Posted by Harald Nezbeda on Sun 01 October 2023

AI has achieved significant advances in recent years, revolutionizing industries such as healthcare, finance, transportation, entertainment, and music.

I attended the EuroPython conference's online stream this year and was inspired by the work of Mateusz Modrzejewski in his talk on Music Information Retrieval with Python.

My wife has a passion for playing and listening to the piano. Some songs are classical pieces, and their scores can be found online. Others are covers of more contemporary songs, like Beyoncé - Halo (Karaoke Piano) Lower Key from Sing2Piano. Since they recreate the scores, they sell them in their own shop; however, this particular song is missing.

Thus, I was pondering whether it is possible to recreate the music sheet for the song using open-source AI tools. Please note that this would be undertaken solely for educational purposes.

Getting the audio

To process the song, you will need a local version of it. There are several tools available that can be used to fetch public videos. I prefer to use pytube as it provides an easy CLI for quick tasks and can be integrated into code for more complex workflows.

Install Pytube:

pip install pytube

Check Available Audio Streams:

pytube -l https://www.youtube.com/watch?v=ID | grep audio

Output

<Stream: itag="139" mime_type="audio/mp4" abr="48kbps" acodec="mp4a.40.5" progressive="False" type="audio">
<Stream: itag="140" mime_type="audio/mp4" abr="128kbps" acodec="mp4a.40.2" progressive="False" type="audio">
<Stream: itag="249" mime_type="audio/webm" abr="50kbps" acodec="opus" progressive="False" type="audio">
<Stream: itag="250" mime_type="audio/webm" abr="70kbps" acodec="opus" progressive="False" type="audio">
<Stream: itag="251" mime_type="audio/webm" abr="160kbps" acodec="opus" progressive="False" type="audio">

Download an Audio Stream:

pytube --itag=251 https://www.youtube.com/watch?v=ID

Generate a MIDI file

From the Q/A session of the talk I mentioned earlier, I learned about basic pitch, a lightweight yet powerful audio-to-MIDI converter with pitch bend detection, released by Spotify.

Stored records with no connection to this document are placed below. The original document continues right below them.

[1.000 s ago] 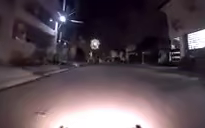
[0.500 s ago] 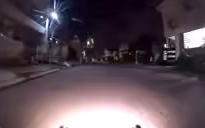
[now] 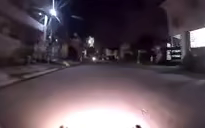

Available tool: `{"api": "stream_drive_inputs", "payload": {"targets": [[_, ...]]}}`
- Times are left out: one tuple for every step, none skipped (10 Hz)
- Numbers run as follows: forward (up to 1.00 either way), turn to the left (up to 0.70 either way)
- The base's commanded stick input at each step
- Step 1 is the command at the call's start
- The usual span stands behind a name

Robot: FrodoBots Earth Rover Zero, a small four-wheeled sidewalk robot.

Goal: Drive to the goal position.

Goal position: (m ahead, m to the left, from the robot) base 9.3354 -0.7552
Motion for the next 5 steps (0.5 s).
{"api": "stream_drive_inputs", "payload": {"targets": [[0.85,0.00],[0.85,0.00],[0.85,0.00],[0.85,0.00],[0.85,0.00]]}}
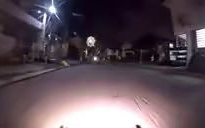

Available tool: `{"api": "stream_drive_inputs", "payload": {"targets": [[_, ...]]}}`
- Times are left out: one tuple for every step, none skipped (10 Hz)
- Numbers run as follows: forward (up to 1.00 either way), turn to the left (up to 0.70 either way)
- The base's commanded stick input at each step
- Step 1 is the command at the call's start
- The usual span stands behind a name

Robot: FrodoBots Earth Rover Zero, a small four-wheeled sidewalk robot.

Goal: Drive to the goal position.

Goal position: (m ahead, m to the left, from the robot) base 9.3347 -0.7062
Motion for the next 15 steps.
{"api": "stream_drive_inputs", "payload": {"targets": [[0.85,0.00],[0.85,0.00],[0.85,0.00],[0.85,0.00],[0.85,0.00],[0.85,0.00],[0.85,0.00],[0.85,0.00],[0.85,0.00],[0.85,0.00],[0.85,0.00],[0.85,0.00],[0.85,0.00],[0.85,0.00],[0.85,0.00]]}}
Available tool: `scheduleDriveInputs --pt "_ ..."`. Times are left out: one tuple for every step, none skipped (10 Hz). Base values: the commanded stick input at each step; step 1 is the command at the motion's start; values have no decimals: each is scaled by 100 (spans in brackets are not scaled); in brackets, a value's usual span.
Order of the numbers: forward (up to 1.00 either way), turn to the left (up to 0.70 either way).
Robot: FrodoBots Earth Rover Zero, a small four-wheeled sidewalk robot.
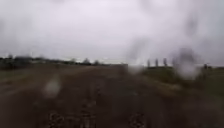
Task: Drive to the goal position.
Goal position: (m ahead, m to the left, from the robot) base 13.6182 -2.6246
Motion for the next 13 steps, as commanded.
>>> scheduleDriveInputs --pt "100 0" --pt "100 0" --pt "100 0" --pt "100 0" --pt "100 0" --pt "100 0" --pt "100 14" --pt "100 30" --pt "100 15" --pt "100 4" --pt "100 0" --pt "100 0" --pt "100 0"
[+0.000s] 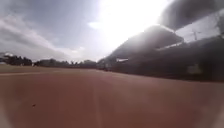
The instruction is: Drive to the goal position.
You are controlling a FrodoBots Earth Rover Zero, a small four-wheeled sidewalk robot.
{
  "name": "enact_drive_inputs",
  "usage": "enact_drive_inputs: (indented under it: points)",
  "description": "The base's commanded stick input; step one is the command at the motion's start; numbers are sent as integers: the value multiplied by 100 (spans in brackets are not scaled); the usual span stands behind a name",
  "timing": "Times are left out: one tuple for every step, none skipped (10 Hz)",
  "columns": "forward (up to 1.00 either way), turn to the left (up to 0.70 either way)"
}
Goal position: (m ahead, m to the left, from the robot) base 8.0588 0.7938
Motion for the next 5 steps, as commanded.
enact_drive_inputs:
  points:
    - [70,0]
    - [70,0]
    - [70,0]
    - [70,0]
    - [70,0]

It cannot process the .webm file from the previous step, so it must be converted to one of the following formats: .mp3, .ogg, .wav, .flac, or .m4a. This conversion can be done easily using ffmpeg.

ffmpeg -i input.webm input.wav

After that, you can run basic-pitch to generate the MIDI file:

basic-pitch output/ input.wav

Here are some additional options you can use:

  • --sonify-midi to additionally save a .wav audio rendering of the MIDI file.
  • --save-model-outputs to additionally save raw model outputs as an NPZ file.
  • --save-note-events to additionally save the predicted note events as a CSV file.

The output directory will now contain an input_basic_pitch.mid file.

Creating the Music Sheet

The last step is completed using MuseScore4 by simply opening the .mid file and creating a PDF export. You will now have a PDF file that represents the music sheet for your chosen song.

Music sheet

Conclusion

AI tools such as basic-pitch can provide an automated method for converting audio to MIDI. However, there may still be limitations in accuracy and in capturing all the nuances of the original performance. Nevertheless, for personal projects or learning experiences, they can serve as valuable tools in recreating music sheets from audio recordings.